SARJANA RUMAH TANGGA

Lail Arrubiya
Chapter #7

Hijrah Ke Cileungsi

Sepanjang jalan, mata Ela basah. Kepalanya menempel di jendela bis. Menatap jalanan yang ia kenal selama ini, masih dengan mata yang basah. Sedari tadi, sebelum berangkat ia berusaha menahan genang air mata agar tak jatuh di hadapan ibu dan adik-adiknya.

Ia sudah bertekad untuk mencari pekerjaan. Menguatkan hati agar cita-citanya tercapai. Cita-cita agar bisa mengangkat martabat keluarganya.

Kata ayahnya, selepas kelulusan banyak pabrik yang membuka lowongan pekerjaan untuk para fresh graduate. Maka dengan segera ia berangkat ke Cileungsi. Tempat ia menghabiskan masa kecilnya.

Meski di Cileungsi ia menghabiskan cerita masa kecilnya, di desa … ia juga punya cerita masa remajanya. Bukan sepenuhnya cerita bahagia, tapi ada hal mengesankan di sana. Ada cerita tentang perjuangan orang tuanya, cerita tentang sahabatnya dan cerita tentang seseorang yang sampai detik ini tak pernah tahu isi hatinya.

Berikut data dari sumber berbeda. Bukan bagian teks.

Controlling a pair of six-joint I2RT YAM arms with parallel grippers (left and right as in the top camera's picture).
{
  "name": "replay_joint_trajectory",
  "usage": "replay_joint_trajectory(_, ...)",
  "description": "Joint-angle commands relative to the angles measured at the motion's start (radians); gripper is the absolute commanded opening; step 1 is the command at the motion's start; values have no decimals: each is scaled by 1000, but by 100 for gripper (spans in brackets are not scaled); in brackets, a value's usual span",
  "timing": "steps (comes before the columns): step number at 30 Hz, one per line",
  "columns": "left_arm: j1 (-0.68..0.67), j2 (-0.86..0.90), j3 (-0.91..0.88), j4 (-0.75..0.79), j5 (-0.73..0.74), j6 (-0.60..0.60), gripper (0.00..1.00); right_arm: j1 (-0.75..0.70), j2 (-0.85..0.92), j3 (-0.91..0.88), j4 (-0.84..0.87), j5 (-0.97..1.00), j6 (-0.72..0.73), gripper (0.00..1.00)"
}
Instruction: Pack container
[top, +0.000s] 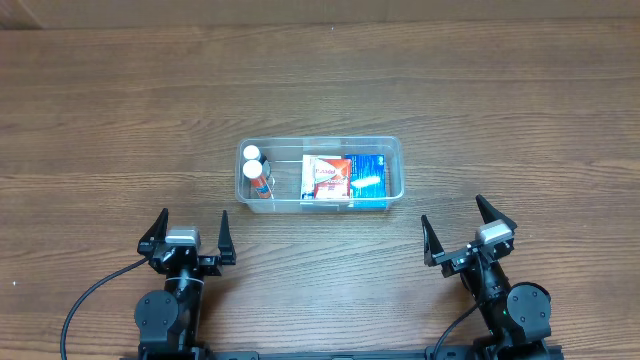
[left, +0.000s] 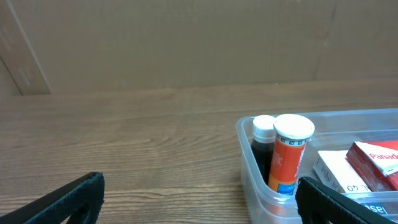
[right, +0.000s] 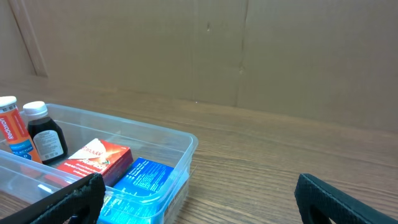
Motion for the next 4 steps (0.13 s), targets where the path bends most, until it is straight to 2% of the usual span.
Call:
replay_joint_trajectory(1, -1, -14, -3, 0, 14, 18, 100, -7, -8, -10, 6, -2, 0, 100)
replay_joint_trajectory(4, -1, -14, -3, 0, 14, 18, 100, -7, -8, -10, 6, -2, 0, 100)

Ia hanya mengandalkan surat kelulusan dan biodata diri yang sudah ia cetak dan diperbanyak untuk melamar pekerjaan. Ijazahnya belum keluar. Masih harus menunggu beberapa minggu. Namun, Ela tak ingin melewatkan kesempatan saat pabrik-pabrik sedang membuka lowongan pekerjaan.

Ia masih ingat angkutan mana yang akan membawanya sampai ke tujuan. Setiap mudik ke Cileungsi, ia menghafalkannya.

Angkutan berwarna biru dengan nomor rute 121 jurusan Cileungsi siap membawa Ela pada tujuannya dari terminal ini.

Terik matahari sedikit membuat Ela kewalahan. Maklum saja, beberapa tahun ini ia terbiasa turun dari angkutan dengan udara yang lebih sejuk. Kali ini ia perlu menyeka berkali-kali keringatnya. Belum lagi ramainya pendatang dan pedagang yang memenuhi terminal, menambah suhu di sekitar terasa semakin panas.

Tak lama menunggu angkutan ini penuh sesak oleh penumpang. Sore ini satu angkutan itu berisi orang-orang yang baru pulang bekerja. Terlihat wajah-wajah lesu dan aroma keringat yang menguar, kemudian bercampur satu sama lain.

Ela menelan ludah. Ia duduk paling pojok. Menyaksikan jelals semua wajah lesu berkeringat itu. Membayangkan dia juga akan berwajah begitu saat bekerja nanti. Tapi kemudian ia tersenyum. Bukankan bekerja memang melelahkan. Tapi akan lebih melelahkan jika tidak bekerja, tidak punya uang.

Tak ada kendala dalam perjalanannya. Angkutan berwarna biru ini melenggang gagah di jalanan. Pandai menyalip di tengah ramainya kendaraan lain yang berebut jalan. Hanya beberapa titik kemacetan tak bisa dihidari. Padat merayap.

Perumahan-perumahan elit mulai terlihat di sepanjang jalan, disusul ruko-ruko dengan isi berbagai toko bergaya minimalis memperjelas bahwa ini adalah bagian dari sebuah kota.

Hingga sebuah replika patung sphinx di sebuah perumahan elit menarik perhatian Ela. Matanya terus menatap patung yang biasanya ia lihat dibuku sejarah atau geografi. Mirip.

Tak lama dari perumahan elit itu, angkutan umum mulai mengurangi lajunya. Deretan angkutan dengan warna yang sama terlihat berbaris kurang rapi di perempatan jalan di samping fly over.

Bersama sisa penumpang lainnya, Ela turun dari angkutan. Ia sedikit melirik orang yang lebih dulu membayar ongkos. Ia tak tahu berapa ongkos yang harus dibayar, tapi juga tak mau dibodohi oknum sopir angkutan umum yang suka mematok harga lebih tinggi pada penumpang yang bertanya, berapa?

Ia tahu lokasi ayahnya berjualan ada di sekitar sini. Ia celingukan mencari gerobak milik ayahnya. Sedikit berjalan.